Spitzschlammschnecke

Wissenschaftlicher Name:
Lymnaea stagnalis


Beschreibung
Die Art hat ein rechtsgewundenes, relativ dünnschaliges Gehäuse mit 7,5 Windungen und langer Spitze. Der Nabel ist geschlossen. Die ersten Umgänge nehmen gleichmäßig zu, während die letzte Windung sehr rasch zunimmt und bauchig erweitert ist. Die Gehäuse weisen aber eine erhebliche innerartliche Variabilität auf, etwa in Abhängigkeit vom Lebensraum. So haben Exemplare in Brandungszonen großer Seen verkürzte Gewinde und eine breitere Mündung samt Fuß. Tiere, die im bewegten Wasser von Schilfrohren leben, bilden am äußeren Mündungsrand einen Haken, mit dem sie Schilfhalme umklammern. Der Weichkörper ist grau bis braun gefärbt. Die Fühler sind groß und dreieckig; an ihrer Basis sitzen die Augen.
Sie wird sehr gerne gegen Polypen eingesetzt. Achtung Verwechslungsgefahr mit den Blasenschnecken!!!

Größe:
ca. 4,5 - 7 cm

Alterserwartung:
ca. 3 - 4 Jahre
 
Beckengröße:
ab. 40 Liter

Wassertemperatur:
17°C bis 26°C
 
Wasserwerte:
gH über 3 - 25  und Ph sollte zwischen 6 und 8,8 liegen.
  
Beckeneinrichtung:
Pflanzen, Moose, Mooskugeln, Hölzer, Wurzeln.... 
 
Nahrung:
Grünalgen, trockenes Buchenlaub,Granulat, Flockenfutter, Chips uvm.) Spirulinatabletten, Spirulinaflocken, Gurken (ohne Schale da Giftstoffe nicht zu 100% ausgeschlossen werden können), Frostfutter, Seemandelbaumblätter Spinat, Brennnessel uvm.

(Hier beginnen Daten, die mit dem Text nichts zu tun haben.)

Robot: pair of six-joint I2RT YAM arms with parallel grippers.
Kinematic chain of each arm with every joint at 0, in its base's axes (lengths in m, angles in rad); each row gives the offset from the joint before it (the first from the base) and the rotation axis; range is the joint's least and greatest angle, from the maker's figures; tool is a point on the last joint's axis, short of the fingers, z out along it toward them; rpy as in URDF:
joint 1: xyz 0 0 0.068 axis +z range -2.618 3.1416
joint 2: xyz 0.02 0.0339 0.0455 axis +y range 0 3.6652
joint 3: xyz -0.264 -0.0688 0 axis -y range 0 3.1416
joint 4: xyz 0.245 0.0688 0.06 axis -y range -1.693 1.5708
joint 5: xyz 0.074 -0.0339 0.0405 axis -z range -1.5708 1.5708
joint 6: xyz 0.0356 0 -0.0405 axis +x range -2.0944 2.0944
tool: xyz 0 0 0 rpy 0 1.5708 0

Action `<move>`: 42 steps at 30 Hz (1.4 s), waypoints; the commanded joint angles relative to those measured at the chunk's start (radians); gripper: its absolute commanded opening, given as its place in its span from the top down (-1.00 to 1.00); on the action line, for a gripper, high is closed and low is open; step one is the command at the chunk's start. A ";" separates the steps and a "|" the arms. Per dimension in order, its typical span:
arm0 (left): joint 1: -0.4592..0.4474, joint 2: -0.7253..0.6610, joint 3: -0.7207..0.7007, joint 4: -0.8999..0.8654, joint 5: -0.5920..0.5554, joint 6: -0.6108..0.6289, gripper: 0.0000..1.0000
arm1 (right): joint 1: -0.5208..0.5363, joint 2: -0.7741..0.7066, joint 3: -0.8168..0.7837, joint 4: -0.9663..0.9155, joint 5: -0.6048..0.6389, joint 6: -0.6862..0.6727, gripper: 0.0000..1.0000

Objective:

Bei Überpopulation fressen sie auch ihren eigenen Laich. Die Spitzschlammschnecken weiden im Aquarium auch Rasen der grünen  Hydra (Hydra viridissima) ab und sind ein biologisches Mittel zur Reduktion des Befalls durch diese Süßwasserpolypen. Schneckenlaich anderer Arten, z. B. der Qquellblasenschnecke (Physa fontinalis) wird ebenfalls gefressen.
 
Vergesellschaftung:
friedlichen Fischen, andere Schnecken, verschiedenen Welsen und Garnelen 
 
Vermehrung und Zucht:
Die zwittrigen Tiere sind mit ungefähr 10 Wochen geschlechtsreif, befruchten sich jedoch nicht wechselseitig, sondern stets nur in einer Richtung. Nach der Befruchtung werden gallertige Laichschnüre an Wasserpflanzen angeheftet, die bis zu 200 Eier enthalten können. Aus den Eiern schlüpfen je nach Wassertemperatur nach etwa 14 Tagen die fertig entwickelten Jungen.